** Goal of the exercise **
Going through the material below, please gather all lines with the word "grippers" in them.

** Provided data **

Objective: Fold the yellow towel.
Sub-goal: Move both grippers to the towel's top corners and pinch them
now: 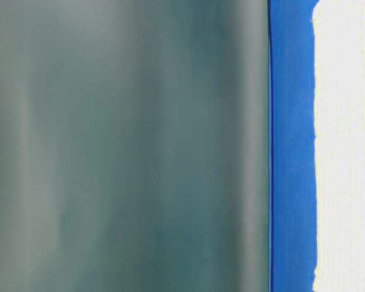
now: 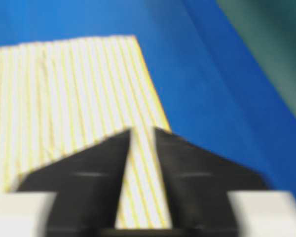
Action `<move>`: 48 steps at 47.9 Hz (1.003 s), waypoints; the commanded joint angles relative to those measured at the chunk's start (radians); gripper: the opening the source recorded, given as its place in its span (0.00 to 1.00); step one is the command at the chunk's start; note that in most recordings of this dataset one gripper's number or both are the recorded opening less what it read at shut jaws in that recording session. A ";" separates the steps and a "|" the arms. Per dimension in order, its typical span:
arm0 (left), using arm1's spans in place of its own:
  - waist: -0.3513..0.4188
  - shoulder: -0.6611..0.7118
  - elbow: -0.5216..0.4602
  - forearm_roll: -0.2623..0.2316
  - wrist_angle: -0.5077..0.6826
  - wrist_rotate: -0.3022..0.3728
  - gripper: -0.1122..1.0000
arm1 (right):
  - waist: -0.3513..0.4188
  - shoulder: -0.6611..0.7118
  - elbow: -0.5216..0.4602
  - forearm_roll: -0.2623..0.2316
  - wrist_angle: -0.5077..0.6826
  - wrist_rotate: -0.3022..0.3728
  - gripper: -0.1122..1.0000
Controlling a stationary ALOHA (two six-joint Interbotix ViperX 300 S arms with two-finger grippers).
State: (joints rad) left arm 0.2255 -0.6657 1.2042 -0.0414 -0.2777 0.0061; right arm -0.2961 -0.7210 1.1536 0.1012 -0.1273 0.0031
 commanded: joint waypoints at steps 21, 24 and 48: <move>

** Exercise solution **
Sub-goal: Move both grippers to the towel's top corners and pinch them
Controlling a stationary ALOHA (two six-joint Interbotix ViperX 300 S arms with two-finger grippers).

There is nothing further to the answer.